The data I have are english words, and sometimes there are words separated by a 
/ without spaces.   The parser finds these things and tokenizes them as files.  
 I'm sure in some situations that's the right assumption, but based on my data, 
I know there will never be a file name in the column.

For example instead of the parser recognizing three asciiword it recognizes one 
asciiword and one file.   I'd like a way to have the / just get parsed as blank.

db=# select * from ts_debug('english','maybe five/six');
  alias   |description|  token   |  dictionaries  |  dictionary  |  
lexemes
---+---+--++--+
asciiword | Word, all ASCII   | maybe| {english_stem} | english_stem | 
{mayb}
blank | Space symbols |  | {} |  |
file  | File or path name | five/six | {simple}   | simple   | 
{five/six}
(3 rows)

I thought that maybe I could create a new configuration and drop the file 
mapping, but that doesn't seem to work either.

db=# CREATE TEXT SEARCH CONFIGURATION public.testd ( COPY = pg_catalog.english 
);
CREATE TEXT SEARCH CONFIGURATION
db=# ALTER TEXT SEARCH CONFIGURATION testd DROP MAPPING FOR file;
ALTER TEXT SEARCH CONFIGURATION
db=# SELECT * FROM ts_debug('testd','mabye five/six');
  alias   |description|  token   |  dictionaries  |  dictionary  | 
lexemes
---+---+--++--+-
asciiword | Word, all ASCII   | mabye| {english_stem} | english_stem | 
{maby}
blank | Space symbols |  | {} |  |
file  | File or path name | five/six | {} |  |
(3 rows)


Is there anyway to do this?

Thanks for the help in advance.  I'm running 8.4.4



Regards,
Oleg
_
Oleg Bartunov, Research Scientist, Head of AstroNet (www.astronet.ru),
Sternberg Astronomical Institute, Moscow University, Russia
Internet: o...@sai.msu.su, http://www.sai.msu.su/~megera/
phone: +007(495)939-16-83, +007(495)939-23-83

--
Sent via pgsql-general mailing list (pgsql-general@postgresql.org)
To make changes to your subscription:
http://www.postgresql.org/mailpref/pgsql-general


[GENERAL] Need help with full text index configuration

2010-07-28 Thread Brian Hirt
I have some data that can be searched, and it looks like the parser is making 
some assumptions about the data that aren't true in our case and I'm trying to 
figure out how to exclude a token type.   I haven't been able to find the 
answer to my question so far, so I thought I would ask here.

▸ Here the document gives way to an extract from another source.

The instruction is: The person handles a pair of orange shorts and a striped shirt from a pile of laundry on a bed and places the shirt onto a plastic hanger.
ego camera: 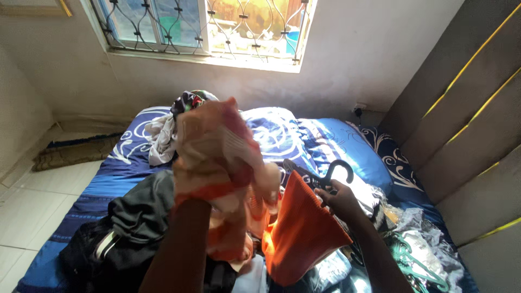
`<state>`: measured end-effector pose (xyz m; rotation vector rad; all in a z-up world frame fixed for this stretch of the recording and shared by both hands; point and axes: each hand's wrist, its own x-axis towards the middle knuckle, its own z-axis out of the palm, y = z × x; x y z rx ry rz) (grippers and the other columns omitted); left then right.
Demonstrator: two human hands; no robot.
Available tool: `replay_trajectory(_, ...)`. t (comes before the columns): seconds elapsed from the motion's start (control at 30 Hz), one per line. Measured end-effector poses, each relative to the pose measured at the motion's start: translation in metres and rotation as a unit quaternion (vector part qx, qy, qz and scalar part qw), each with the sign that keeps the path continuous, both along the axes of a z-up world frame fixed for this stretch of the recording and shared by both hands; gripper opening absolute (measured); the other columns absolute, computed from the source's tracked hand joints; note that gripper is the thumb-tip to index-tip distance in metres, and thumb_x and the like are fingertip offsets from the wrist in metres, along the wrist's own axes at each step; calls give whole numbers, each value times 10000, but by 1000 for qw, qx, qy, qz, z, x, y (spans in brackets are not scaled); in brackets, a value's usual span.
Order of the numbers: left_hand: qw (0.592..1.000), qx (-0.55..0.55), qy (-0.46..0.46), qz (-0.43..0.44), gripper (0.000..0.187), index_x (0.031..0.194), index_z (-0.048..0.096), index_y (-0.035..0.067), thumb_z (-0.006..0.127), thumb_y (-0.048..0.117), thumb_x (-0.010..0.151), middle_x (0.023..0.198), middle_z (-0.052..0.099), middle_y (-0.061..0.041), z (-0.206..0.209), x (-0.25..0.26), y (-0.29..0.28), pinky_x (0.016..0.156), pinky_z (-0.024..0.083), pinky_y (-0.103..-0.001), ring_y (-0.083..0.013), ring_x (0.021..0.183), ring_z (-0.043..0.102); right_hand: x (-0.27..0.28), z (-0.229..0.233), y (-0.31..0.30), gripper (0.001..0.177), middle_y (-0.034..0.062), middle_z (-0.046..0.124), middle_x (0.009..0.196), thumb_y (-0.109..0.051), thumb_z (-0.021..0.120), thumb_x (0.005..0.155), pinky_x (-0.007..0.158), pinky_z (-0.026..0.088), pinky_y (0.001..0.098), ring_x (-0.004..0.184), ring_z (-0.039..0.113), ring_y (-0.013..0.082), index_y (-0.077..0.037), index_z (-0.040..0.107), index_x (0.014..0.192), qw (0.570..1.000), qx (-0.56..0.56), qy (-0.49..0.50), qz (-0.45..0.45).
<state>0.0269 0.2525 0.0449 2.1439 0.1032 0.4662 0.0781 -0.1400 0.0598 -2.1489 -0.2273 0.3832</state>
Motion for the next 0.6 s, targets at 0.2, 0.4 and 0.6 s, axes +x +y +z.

The data I have are english words, and sometimes there are words separated by a 
/ without spaces.   The parser finds these things and tokenizes them as files.  
 I'm sure in some situations that's the right assumption, but based on my data, 
I know there will never be a file name in the column.   

For example instead of the parser recognizing three asciiword it recognizes one 
asciiword and one file.   I'd like a way to have the / just get parsed as 
blank. 

db=# select * from ts_debug('english','maybe five/six');
   alias   |description|  token   |  dictionaries  |  dictionary  |  
lexemes   
---+---+--++--+
 asciiword | Word, all ASCII   | maybe| {english_stem} | english_stem | 
{mayb}
 blank | Space symbols |  | {} |  | 
 file  | File or path name | five/six | {simple}   | simple   | 
{five/six}
(3 rows)

I thought that maybe I could create a new configuration and drop the file 
mapping, but that doesn't seem to work either.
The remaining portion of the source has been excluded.